Teraz rozumiem skąd ta pseudo wyrozumiałość dla żony. Wiedziałeś, że eks cię nie chce, a nie chciałeś zostać zupełnie na lodzie, więc "wspaniałomyślnie" przyjąłeś małżonkę żeby poczuć się sam ze sobą lepiej, a praktycznie udajesz uczucie do żony od początku.. coś obrzydliwego, a skala twojego zakłamania jest powalająca.
Elle nie wiem z kad u Ciebie wniosek, ze ja oszukiwalem zone od poczatku malzenstwa?
Przeciez to zona byla w moim zyciu ta jedyna kobieta, to z nia sie ozenilem, dla niej nie probowalem sobie ukladania zycia z ex .
Przez 12 lat nie mialem z nia zadnego kontaktu i do niego nie dazylem, bi byla zona ktora bardzo kochalem.
Gdyby mi zalezalo na kontakcie z ex, to moglem go bez problemu odzyskac. Wiedzialem gdzie mieszka, gdzie pracuje, zaden problem, abym sie z nia spotkal, duzo wczesniej.
Ja zonie po jej powrocie w styczniu powiedzialem, ze nie wiem, jak bedzie miedzy nami, bo przez to co zrobila, spowodowala, ze jest ktos inny w mojej glowie. Ale chce sprubowac z nia zaczac na nowo. Wtedy nie wiedzialem, czy ex cos do mnie czuje czy nie.
no ..i ta żona powinna być wdzięczna losowi że ten oto gość ją chce ...bo przecież mógł pstryknąć i ex by miał...
Tak wyglądały wasze relacje - widmo ex gdy piotruś zapragnie...
Mam nadzieje że jednak twoja Żona czyta to - i wykorzysta w sądzie.
daliśmy się wszyscy zmanipulować - Piotruś ojciec i mąż wspaniały.... jedno mi ciągle jeszcze kołacze w głowie... jak to się rysował tu na wspaniałego ojca ... Nie pasowało mi że taki ojciec chce dzieci zostawić "żeby zobaczyła co to za obowiązki "..
Teraz wiem, że to Piotr zobaczył jak to jest być matką 24/7 ...a tatuś i mąż z głową w chmurach i całymi dniami w pracy... wyjazdy. i inne przyjemności...to on nie zajmował się domem i dziećmi na co dzień!
Teraz widzę ze kobieta uciekła od niego.. i zostawiła mu dzieci żeby miał możliwość zobaczyć jak to jest gdy się żyje ze wszystkim samemu , bo mężuś czas na pogawędki z ex przeznacza.
Gdyby kobieta była taka zła to by nie wróciła do i dla dzieci i nie proponowała tego mężowi .

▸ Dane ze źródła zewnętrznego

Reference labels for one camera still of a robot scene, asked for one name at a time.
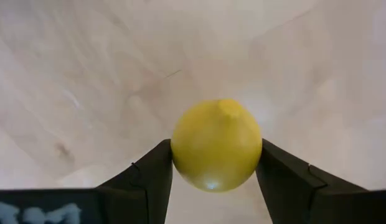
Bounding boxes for yellow toy lemon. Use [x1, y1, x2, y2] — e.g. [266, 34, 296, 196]
[170, 98, 263, 193]

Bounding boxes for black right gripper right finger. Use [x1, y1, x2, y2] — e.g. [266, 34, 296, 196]
[255, 138, 386, 224]

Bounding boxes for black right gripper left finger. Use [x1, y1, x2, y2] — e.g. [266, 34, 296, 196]
[0, 138, 174, 224]

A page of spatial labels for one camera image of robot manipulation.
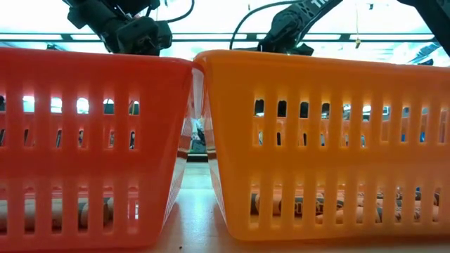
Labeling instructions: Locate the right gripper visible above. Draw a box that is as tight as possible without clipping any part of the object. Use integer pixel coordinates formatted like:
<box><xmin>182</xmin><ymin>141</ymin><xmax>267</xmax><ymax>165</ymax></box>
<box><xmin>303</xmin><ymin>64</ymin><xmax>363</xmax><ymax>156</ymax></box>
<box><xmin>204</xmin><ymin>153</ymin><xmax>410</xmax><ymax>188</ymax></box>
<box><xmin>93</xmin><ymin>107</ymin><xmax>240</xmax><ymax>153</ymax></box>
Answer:
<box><xmin>258</xmin><ymin>39</ymin><xmax>315</xmax><ymax>56</ymax></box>

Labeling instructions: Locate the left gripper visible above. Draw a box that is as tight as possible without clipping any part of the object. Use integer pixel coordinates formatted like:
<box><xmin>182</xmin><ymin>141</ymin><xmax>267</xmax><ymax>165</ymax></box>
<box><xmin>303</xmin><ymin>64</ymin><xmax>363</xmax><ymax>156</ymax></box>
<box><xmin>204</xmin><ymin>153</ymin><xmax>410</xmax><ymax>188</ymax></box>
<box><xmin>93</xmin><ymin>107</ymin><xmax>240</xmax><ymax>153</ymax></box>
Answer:
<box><xmin>114</xmin><ymin>15</ymin><xmax>173</xmax><ymax>57</ymax></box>

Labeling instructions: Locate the orange crayon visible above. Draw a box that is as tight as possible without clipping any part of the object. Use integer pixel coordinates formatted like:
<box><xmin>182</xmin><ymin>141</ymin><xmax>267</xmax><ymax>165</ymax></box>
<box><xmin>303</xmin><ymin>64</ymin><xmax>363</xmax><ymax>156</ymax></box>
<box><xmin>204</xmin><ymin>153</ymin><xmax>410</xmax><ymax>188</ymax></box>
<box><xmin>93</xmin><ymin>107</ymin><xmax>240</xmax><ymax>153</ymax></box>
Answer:
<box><xmin>250</xmin><ymin>192</ymin><xmax>349</xmax><ymax>216</ymax></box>
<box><xmin>315</xmin><ymin>196</ymin><xmax>440</xmax><ymax>224</ymax></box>

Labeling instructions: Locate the brown crayon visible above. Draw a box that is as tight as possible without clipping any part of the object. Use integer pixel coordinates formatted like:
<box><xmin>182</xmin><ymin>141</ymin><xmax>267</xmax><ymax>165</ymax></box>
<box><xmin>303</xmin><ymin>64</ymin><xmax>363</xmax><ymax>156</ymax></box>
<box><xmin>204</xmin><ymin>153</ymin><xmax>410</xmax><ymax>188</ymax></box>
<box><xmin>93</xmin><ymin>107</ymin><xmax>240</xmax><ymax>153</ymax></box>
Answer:
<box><xmin>0</xmin><ymin>207</ymin><xmax>89</xmax><ymax>231</ymax></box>
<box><xmin>0</xmin><ymin>198</ymin><xmax>115</xmax><ymax>221</ymax></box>

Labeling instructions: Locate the orange slotted basket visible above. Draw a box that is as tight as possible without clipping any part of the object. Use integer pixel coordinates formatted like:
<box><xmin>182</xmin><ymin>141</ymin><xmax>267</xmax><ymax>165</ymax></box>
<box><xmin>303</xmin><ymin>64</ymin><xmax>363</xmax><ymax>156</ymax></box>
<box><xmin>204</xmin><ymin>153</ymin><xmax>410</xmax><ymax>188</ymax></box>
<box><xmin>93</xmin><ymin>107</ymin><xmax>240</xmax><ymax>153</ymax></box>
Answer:
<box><xmin>192</xmin><ymin>48</ymin><xmax>450</xmax><ymax>243</ymax></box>

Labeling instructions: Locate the red slotted basket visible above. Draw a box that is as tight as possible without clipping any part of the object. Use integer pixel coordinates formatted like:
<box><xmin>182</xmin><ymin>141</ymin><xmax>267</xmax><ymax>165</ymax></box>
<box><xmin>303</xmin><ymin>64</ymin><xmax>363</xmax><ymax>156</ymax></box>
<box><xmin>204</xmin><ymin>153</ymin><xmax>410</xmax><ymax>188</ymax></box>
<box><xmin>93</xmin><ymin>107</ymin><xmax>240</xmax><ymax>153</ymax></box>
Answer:
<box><xmin>0</xmin><ymin>46</ymin><xmax>195</xmax><ymax>252</ymax></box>

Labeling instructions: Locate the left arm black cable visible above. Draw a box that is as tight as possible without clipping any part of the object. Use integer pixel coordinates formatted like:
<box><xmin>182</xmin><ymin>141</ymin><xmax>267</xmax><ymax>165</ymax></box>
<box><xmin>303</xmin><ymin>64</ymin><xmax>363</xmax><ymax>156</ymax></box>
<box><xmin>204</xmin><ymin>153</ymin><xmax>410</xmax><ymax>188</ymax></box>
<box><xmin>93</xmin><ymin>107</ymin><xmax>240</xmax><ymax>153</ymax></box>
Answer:
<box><xmin>165</xmin><ymin>0</ymin><xmax>196</xmax><ymax>24</ymax></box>

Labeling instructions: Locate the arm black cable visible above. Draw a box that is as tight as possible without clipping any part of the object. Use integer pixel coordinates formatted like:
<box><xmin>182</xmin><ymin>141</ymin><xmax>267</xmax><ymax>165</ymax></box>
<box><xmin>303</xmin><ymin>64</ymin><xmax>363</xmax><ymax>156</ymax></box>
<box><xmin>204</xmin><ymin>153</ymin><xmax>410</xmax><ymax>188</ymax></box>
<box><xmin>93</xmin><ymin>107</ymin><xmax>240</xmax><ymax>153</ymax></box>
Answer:
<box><xmin>165</xmin><ymin>0</ymin><xmax>196</xmax><ymax>24</ymax></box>
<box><xmin>229</xmin><ymin>0</ymin><xmax>305</xmax><ymax>51</ymax></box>

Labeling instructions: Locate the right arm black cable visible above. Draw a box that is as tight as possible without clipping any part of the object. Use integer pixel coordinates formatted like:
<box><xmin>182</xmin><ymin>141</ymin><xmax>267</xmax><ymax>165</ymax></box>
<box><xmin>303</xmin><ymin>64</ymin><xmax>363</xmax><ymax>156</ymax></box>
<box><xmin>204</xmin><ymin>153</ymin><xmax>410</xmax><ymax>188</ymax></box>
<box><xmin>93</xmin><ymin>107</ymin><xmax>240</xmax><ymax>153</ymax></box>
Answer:
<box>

Tamta jej wyprowadzka to był bunt przeciw zyciu w którym pierwsze skrzypce grał Piotruś i jego niespełniona miłość do ex.
Gdyby Piotr był taki wspaniały ojciec, a jego żona złą matką ..to by mu na myśl nie przyszło zostawiać z nią dzieci.. a przecież tak chciał/chce zrobić jutro.. i ten tekst... wyprowadzam się , co tam dzieci .. pranie sobie muszę zrobić żeby z czystymi gaciami iść !!!
większego błazna jak ten nie widziałam!